Aussie dollar – The RBA lifted its key benchmark rate by another quarter-point to stand at 4.25% for its fifth monetary tightening in seven months, leaving it with a batting average of five out of six meetings. The Aussie jumped in response and punished the neighboring New Zealand dollar by rising to a nine-year high. Against the greenback the Aussie is trying desperately to breach resistance at the mid-March peak at 92.50 U.S. cents. The going remains tough despite indications today from the RBA that it would still make steps towards a return to normal monetary conditions. In its statement the RBA distinguished between those parts of the world that suffer ongoing impairment as a result of the financial crisis from those in the Asian region that were less inflicted. It also pointed to the reduced boost from earlier stimulus measures and observed that the expansion into next year was taking a life of its own.
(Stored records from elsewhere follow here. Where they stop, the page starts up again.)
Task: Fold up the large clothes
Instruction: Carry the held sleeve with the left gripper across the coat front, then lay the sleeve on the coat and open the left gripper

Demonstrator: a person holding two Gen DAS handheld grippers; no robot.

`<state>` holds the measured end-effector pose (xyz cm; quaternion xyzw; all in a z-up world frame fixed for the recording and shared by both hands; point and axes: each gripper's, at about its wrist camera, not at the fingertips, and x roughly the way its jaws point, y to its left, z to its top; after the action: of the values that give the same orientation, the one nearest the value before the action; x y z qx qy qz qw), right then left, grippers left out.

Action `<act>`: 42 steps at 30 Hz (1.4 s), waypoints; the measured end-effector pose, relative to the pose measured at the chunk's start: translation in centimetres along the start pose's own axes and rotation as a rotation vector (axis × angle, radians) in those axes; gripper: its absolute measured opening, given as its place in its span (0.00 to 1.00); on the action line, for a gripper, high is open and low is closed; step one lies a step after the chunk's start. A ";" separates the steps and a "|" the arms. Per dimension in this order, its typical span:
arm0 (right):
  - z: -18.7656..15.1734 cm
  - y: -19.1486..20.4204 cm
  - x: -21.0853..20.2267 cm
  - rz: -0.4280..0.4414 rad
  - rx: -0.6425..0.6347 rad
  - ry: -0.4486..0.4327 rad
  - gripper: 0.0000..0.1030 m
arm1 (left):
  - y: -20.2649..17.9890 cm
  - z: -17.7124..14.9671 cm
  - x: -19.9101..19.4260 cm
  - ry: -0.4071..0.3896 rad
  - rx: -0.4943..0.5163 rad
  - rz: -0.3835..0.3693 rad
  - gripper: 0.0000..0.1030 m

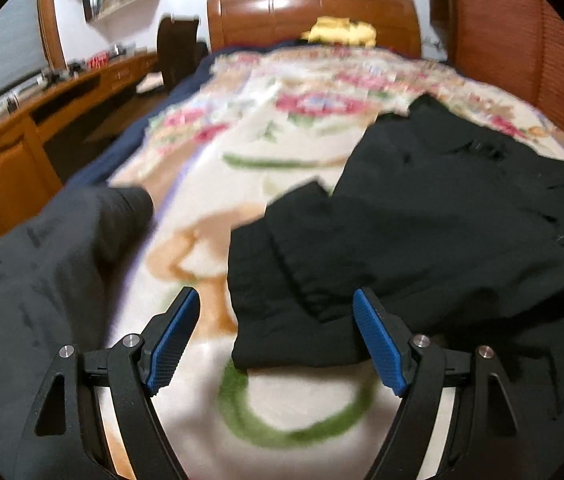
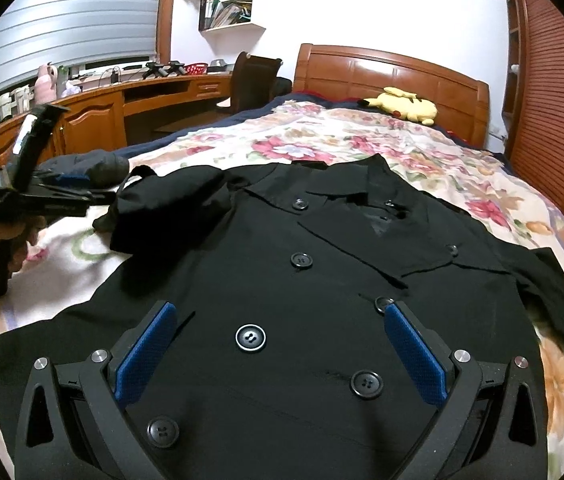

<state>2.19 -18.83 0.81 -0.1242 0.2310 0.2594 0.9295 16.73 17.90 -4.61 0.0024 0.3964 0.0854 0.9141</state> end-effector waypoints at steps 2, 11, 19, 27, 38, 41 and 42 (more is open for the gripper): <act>0.1 0.0 0.0 0.004 -0.004 0.003 1.00 | 0.3 -0.4 1.1 0.046 -0.028 -0.018 0.77; 0.0 0.1 1.0 0.065 -0.034 0.073 1.00 | 0.2 -0.4 4.0 0.155 -0.074 -0.053 0.77; -0.4 -0.2 -0.2 0.070 -0.049 0.065 1.00 | -0.1 -0.7 3.2 0.173 -0.085 -0.095 0.45; -1.1 -1.8 -1.4 0.033 -0.027 0.072 1.00 | -5.3 2.5 -3.4 0.016 0.023 -0.165 0.13; -1.9 -5.0 -3.1 -0.073 0.044 0.062 1.00 | -17.6 2.9 -11.7 -0.148 0.218 -0.355 0.14; -2.1 -5.5 -3.3 -0.094 0.067 0.065 1.00 | -19.2 1.6 -12.6 -0.169 0.267 -0.368 0.24; -2.2 -5.8 -3.4 -0.102 0.076 0.064 1.00 | -19.4 1.0 -12.8 -0.177 0.272 -0.371 0.28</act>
<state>1.95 -25.82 1.24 -0.1087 0.2636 0.1988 0.9377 11.89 -3.21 3.95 0.0601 0.3162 -0.1388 0.9366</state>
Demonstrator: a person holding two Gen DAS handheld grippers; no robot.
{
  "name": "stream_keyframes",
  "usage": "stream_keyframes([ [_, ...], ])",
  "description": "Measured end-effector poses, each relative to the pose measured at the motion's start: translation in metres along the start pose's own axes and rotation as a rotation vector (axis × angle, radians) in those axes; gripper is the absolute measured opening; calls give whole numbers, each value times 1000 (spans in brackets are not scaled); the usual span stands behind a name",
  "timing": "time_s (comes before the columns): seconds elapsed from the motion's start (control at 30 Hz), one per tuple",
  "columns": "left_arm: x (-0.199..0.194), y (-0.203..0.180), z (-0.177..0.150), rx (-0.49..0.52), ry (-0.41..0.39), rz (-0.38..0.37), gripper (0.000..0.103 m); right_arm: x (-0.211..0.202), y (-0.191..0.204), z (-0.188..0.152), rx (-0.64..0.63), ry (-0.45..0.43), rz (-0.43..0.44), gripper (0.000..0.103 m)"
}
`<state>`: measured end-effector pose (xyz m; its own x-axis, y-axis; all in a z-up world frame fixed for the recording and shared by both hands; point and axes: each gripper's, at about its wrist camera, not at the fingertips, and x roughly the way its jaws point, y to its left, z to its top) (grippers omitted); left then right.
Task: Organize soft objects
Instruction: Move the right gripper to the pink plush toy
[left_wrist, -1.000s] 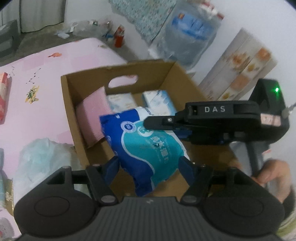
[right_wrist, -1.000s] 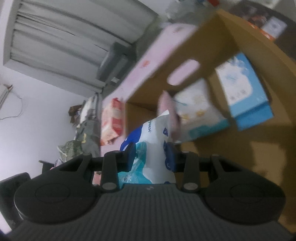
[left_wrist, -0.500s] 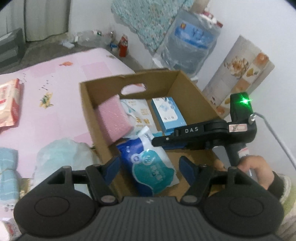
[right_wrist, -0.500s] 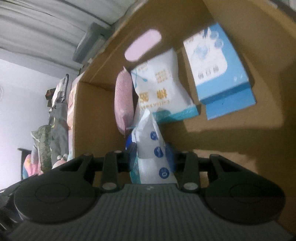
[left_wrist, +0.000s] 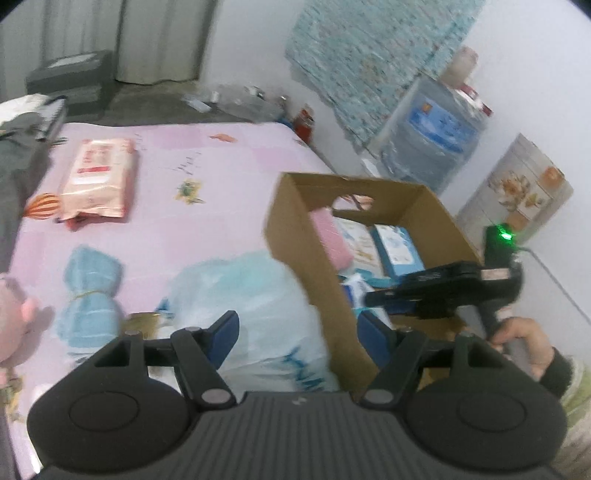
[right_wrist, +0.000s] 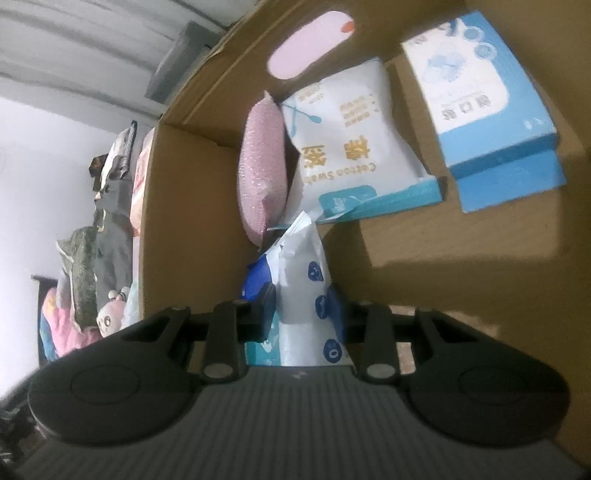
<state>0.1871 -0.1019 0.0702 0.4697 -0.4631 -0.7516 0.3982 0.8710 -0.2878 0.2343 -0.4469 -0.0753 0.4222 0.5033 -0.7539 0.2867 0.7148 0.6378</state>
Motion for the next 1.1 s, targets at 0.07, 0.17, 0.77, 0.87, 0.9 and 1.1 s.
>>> stream_keyframes([
  [0.07, -11, 12, -5, -17, -28, 27, 72, -11, 2, -2, -19, -34, -22, 31],
  [0.17, -28, 31, -14, -37, -75, 85, 72, -22, 2, -6, -10, -62, -17, 31],
  [0.77, -73, 108, -70, -151, -203, 265, 72, -71, 42, -18, -87, -176, -14, 37],
  [0.87, -75, 113, -78, -153, -225, 299, 72, -77, 68, -19, -126, -188, 39, 40],
  [0.9, -76, 114, -80, -151, -230, 309, 72, -76, 79, -19, -146, -182, 60, 40],
  [1.1, -82, 125, -87, -137, -270, 414, 72, -35, 162, -30, -272, -50, 202, 44],
])
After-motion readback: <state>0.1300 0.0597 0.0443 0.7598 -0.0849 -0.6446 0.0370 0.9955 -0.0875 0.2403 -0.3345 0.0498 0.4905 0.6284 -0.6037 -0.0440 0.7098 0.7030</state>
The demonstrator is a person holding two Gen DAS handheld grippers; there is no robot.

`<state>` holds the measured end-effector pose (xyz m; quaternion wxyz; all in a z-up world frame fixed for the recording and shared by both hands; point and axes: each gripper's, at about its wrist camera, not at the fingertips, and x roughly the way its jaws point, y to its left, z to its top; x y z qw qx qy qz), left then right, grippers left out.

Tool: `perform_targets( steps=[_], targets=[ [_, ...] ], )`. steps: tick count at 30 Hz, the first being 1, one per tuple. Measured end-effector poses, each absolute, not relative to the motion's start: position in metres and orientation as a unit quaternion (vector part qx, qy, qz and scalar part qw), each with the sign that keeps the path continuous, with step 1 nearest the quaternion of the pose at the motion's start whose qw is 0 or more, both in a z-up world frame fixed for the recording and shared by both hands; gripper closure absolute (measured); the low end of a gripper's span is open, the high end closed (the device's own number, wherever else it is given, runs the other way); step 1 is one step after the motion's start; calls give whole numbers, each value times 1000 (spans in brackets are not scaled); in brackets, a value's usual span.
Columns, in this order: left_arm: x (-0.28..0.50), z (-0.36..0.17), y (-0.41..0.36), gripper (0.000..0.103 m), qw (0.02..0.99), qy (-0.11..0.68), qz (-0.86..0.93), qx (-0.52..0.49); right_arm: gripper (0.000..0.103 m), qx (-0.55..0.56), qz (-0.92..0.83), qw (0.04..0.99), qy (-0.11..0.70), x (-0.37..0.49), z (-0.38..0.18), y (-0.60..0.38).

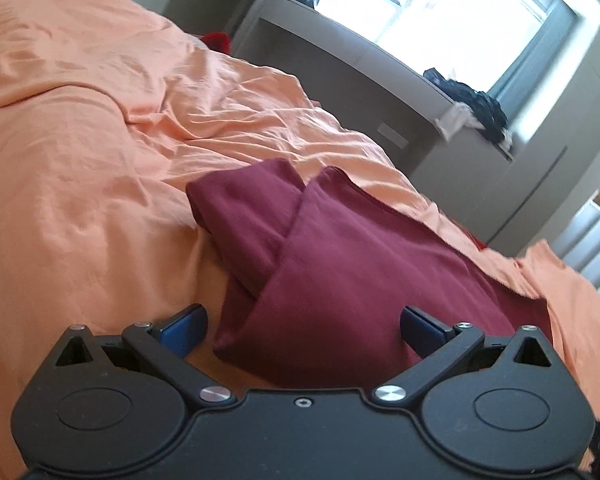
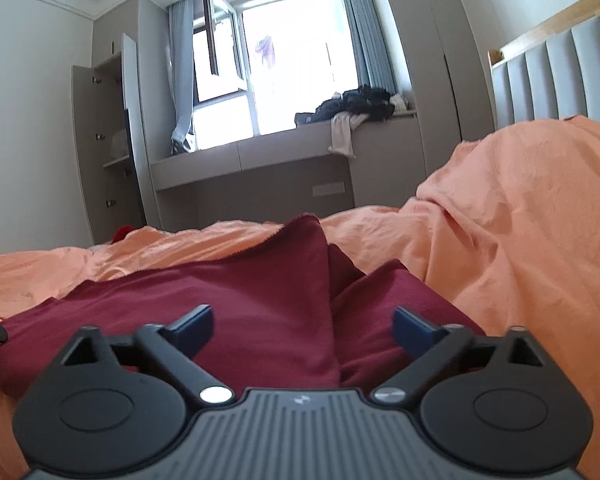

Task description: Fold small clothes

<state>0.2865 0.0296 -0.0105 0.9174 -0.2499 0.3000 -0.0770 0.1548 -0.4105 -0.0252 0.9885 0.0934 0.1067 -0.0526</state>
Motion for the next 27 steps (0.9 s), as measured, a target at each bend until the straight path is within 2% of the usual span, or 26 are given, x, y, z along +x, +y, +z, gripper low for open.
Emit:
perform_targets(
  steps=[9,18,27],
  targets=[
    [299,-11,30,1,921,300,-65,-242,0,34,-45,997,44,148,-26,-358],
    [299,-13,29,1,925,297,-66,-229,0,-47,4,997,59,165,-28,-298],
    [297,-15,27,1,927,293,-66,-226,0,-75,-40,994,72,189,-29,-273]
  ],
)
It also raised its red flag over robust housing market activity where prices are rising.
Japanese yen – The yen is stronger across the board against the major units today after the Nikkei 225 stock market index reversed Monday’s 0.5% gain. The yen gained 0.4% to ¥93.96 against the dollar and was higher by 0.9% against the euro to ¥125.92. It rose most against the pound adding 1.1% to stand at ¥142.52.
British pound – As expected, the British Prime Minister Gordon Brown, made a trip to Buckingham Palace on Tuesday seeking dissolution of Parliament in preparation for a May 6 general election. The pound didn’t respond to the announcement, but did lose ground as an ICM poll for the liberal Guardian newspaper reported only a 4% distance between the two main parties. The pound slipped to $1.5129 having reached $1.5310 yesterday on the news, but to be fair, the poll remains at odds with a slew of other polls suggesting a 10% lead for the opposition Conservative party. Today’s election timetable does nothing to change the two-horse race.
Canadian dollar – In early Tuesday trading the Canadian dollar indeed reached parity against its southern neighbor and hit 1.0001 U.S. cents. That move came despite a stronger greenback taking the shine of the price of gold, which retreated by $8.00 to $1,124 per ounce. Crude oil prices above $86 per barrel continue to tell the same story of a rebound for the health of the global economy, which is supportive of the commodity-sensitive unit.